_Task statement_
Exclude the pictures, and otherwise reproduce the data in full.
(Data excerpt Opens)
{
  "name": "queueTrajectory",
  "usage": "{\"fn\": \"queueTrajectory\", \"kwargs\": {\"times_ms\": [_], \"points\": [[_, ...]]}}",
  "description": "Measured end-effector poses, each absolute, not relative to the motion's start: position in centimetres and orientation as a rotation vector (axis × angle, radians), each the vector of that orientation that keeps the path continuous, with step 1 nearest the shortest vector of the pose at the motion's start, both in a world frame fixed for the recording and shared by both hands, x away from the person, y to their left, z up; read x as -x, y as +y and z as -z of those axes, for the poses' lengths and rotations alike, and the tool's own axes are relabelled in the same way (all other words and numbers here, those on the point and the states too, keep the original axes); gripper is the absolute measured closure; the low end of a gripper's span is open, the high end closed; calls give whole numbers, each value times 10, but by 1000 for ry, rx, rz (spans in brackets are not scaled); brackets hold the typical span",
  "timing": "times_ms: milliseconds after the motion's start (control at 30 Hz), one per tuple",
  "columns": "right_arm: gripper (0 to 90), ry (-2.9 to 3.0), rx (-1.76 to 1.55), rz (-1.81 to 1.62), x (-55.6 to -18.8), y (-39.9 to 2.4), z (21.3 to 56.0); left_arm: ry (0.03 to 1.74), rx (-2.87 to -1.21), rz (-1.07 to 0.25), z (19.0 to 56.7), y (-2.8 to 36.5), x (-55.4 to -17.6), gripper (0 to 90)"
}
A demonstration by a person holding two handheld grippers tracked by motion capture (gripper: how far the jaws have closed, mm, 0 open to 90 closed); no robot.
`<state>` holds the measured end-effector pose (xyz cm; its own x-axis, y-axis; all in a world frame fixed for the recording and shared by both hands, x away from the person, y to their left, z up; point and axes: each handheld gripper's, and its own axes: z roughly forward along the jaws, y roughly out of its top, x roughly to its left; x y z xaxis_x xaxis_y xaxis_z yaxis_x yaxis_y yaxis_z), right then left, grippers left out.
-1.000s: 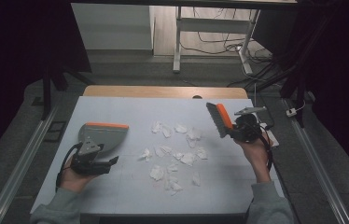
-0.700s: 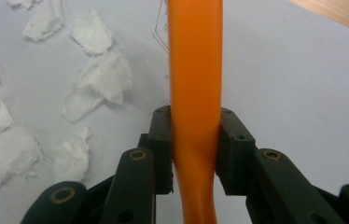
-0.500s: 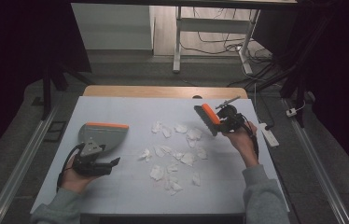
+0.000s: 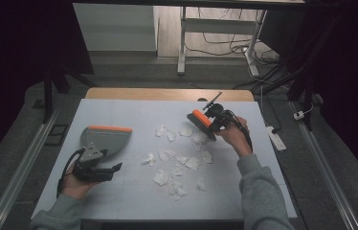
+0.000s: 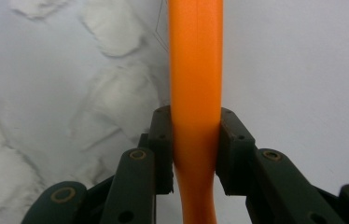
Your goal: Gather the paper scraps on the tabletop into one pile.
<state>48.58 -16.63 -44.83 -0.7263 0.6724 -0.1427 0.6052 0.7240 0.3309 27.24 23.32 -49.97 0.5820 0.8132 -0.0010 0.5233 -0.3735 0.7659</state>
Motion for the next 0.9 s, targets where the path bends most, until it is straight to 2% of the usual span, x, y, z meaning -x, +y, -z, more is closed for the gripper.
{"fn": "queueTrajectory", "kwargs": {"times_ms": [233,500,700,900], "points": [[706,2756,-824,-304,-467,-146,450,1061,-2067,-491,501,233,-273,244],[706,2826,-730,-499,-437,-145,436,1058,-2063,-495,500,233,-271,245],[706,2723,-785,-519,-454,-148,420,1059,-2059,-488,500,234,-272,246],[706,2711,-801,-427,-487,-131,436,1060,-2056,-490,500,235,-272,247]]}}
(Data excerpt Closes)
_Exercise answer_
{
  "name": "queueTrajectory",
  "usage": "{\"fn\": \"queueTrajectory\", \"kwargs\": {\"times_ms\": [_], \"points\": [[_, ...]]}}",
  "description": "Measured end-effector poses, each absolute, not relative to the motion's start: position in centimetres and orientation as a rotation vector (axis × angle, radians), each the vector of that orientation that keeps the path continuous, with step 1 nearest the shortest vector of the pose at the motion's start, both in a world frame fixed for the recording and shared by both hands, x away from the person, y to their left, z up; read x as -x, y as +y and z as -z of those axes, for the poses' lengths and rotations alike, and the tool's own axes are relabelled in the same way (all other words and numbers here, those on the point and the states too, keep the original axes); gripper is the absolute measured closure; the low end of a gripper's span is open, the high end closed; calls give whole numbers, each value times 10, but by 1000 for ry, rx, rz (spans in brackets are not scaled); brackets hold the typical span",
  "timing": "times_ms: milliseconds after the motion's start (control at 30 Hz), one per tuple",
  "columns": "right_arm: gripper (0 to 90), ry (-2.9 to 3.0), rx (-1.76 to 1.55), rz (-1.81 to 1.62), x (-55.6 to -18.8), y (-39.9 to 2.4), z (21.3 to 56.0); left_arm: ry (0.03 to 1.74), rx (-2.87 to -1.21), rz (-1.07 to 0.25), z (19.0 to 56.7), y (-2.8 to 36.5), x (-55.4 to -17.6), gripper (0 to 90)"
}
A demonstration by a person holding two handheld grippers tracked by motion capture (gripper: how far the jaws have closed, mm, 0 open to 90 closed); no robot.
`<state>` holds the measured end-effector pose (xyz cm; its own x-axis, y-axis; all in a world frame fixed for the recording and shared by both hands, x away from the person, y to their left, z up; point and axes: each handheld gripper's, and its own axes: z roughly forward along the jaws, y roughly out of its top, x roughly to its left; x y z xaxis_x xaxis_y xaxis_z yaxis_x yaxis_y yaxis_z), right then left, grippers left out.
-1.000s: 
-0.700s: 
-0.500s: 
+0.000s: 
+0.000s: 
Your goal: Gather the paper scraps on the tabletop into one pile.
<state>48.58 -16.63 -44.83 -0.7263 0.6724 -0.1427 0.6052 0.7240 0.3309 27.24 23.32 -49.97 0.5820 0.8132 -0.0010 0.5233 -0.3735 0.7659</state>
Motion for the next 0.9 s, targets where the path bends most, until it is straight to 2% of the usual span, x, y, z meaning -x, +y, -z, more is closed for the gripper.
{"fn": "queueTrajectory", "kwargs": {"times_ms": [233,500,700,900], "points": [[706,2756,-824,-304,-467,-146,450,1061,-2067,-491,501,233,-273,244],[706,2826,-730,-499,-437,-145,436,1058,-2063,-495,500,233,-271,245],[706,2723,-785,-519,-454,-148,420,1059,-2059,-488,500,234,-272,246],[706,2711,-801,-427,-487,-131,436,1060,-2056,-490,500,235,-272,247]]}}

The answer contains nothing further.